## DATA FOR PROCESSING
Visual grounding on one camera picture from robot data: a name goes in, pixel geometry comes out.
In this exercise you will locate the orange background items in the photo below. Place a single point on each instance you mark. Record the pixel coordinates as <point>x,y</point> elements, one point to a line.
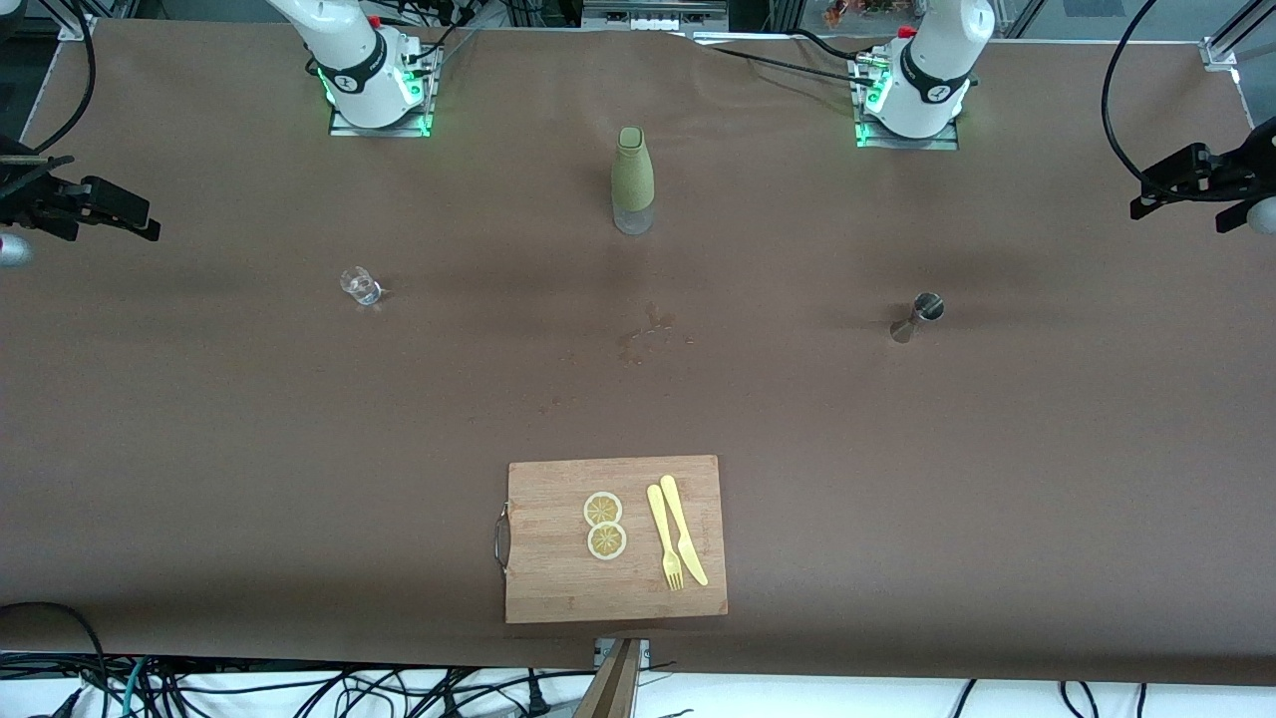
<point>867,10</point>

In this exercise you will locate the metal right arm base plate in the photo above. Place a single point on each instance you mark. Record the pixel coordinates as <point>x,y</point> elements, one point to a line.
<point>344,131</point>

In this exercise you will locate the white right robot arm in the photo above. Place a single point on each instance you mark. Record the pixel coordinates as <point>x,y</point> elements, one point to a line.
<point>349,70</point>

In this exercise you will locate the aluminium frame corner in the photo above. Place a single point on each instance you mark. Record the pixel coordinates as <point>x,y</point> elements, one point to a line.
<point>78,28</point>
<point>1231,45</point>

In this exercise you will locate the lemon slice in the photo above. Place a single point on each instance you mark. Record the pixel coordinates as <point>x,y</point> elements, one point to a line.
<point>606,541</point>
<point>603,509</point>

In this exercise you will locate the small metal bracket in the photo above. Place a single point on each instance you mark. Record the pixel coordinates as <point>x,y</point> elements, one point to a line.
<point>644,650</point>

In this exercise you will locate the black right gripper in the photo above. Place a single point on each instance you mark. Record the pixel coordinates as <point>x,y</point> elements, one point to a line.
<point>30,199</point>

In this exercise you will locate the yellow plastic knife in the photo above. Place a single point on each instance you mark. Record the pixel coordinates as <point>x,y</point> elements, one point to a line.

## EXERCISE DIRECTIONS
Please repeat all of the data exactly as it stands, leaving the pictures out.

## RESPONSE BOX
Visual grounding on one camera picture from robot data: a name goes in, pixel geometry comes out.
In this exercise you will locate the orange background items in the photo below. Place a single point on each instance you mark. Record the pixel coordinates as <point>x,y</point> elements, one point to a line.
<point>867,10</point>

In this exercise you will locate the metal right arm base plate in the photo above. Place a single point on each instance you mark. Record the pixel coordinates as <point>x,y</point> elements, one point to a line.
<point>344,131</point>

In this exercise you will locate the white right robot arm in the photo above. Place a single point on each instance you mark. Record the pixel coordinates as <point>x,y</point> elements, one point to a line.
<point>349,70</point>

In this exercise you will locate the aluminium frame corner in the photo above. Place a single point on each instance you mark. Record the pixel coordinates as <point>x,y</point> elements, one point to a line.
<point>78,28</point>
<point>1231,45</point>

In this exercise you will locate the lemon slice in the photo above. Place a single point on each instance you mark. Record the pixel coordinates as <point>x,y</point> elements, one point to a line.
<point>606,541</point>
<point>603,509</point>

In this exercise you will locate the small metal bracket in the photo above. Place a single point on each instance you mark. Record the pixel coordinates as <point>x,y</point> elements, one point to a line.
<point>644,650</point>

In this exercise you will locate the black right gripper in the photo above. Place a single point on each instance you mark. Record the pixel coordinates as <point>x,y</point> elements, one point to a line.
<point>30,199</point>

In this exercise you will locate the yellow plastic knife in the photo above. Place a single point on each instance you mark. Record the pixel coordinates as <point>x,y</point> elements, one point to a line.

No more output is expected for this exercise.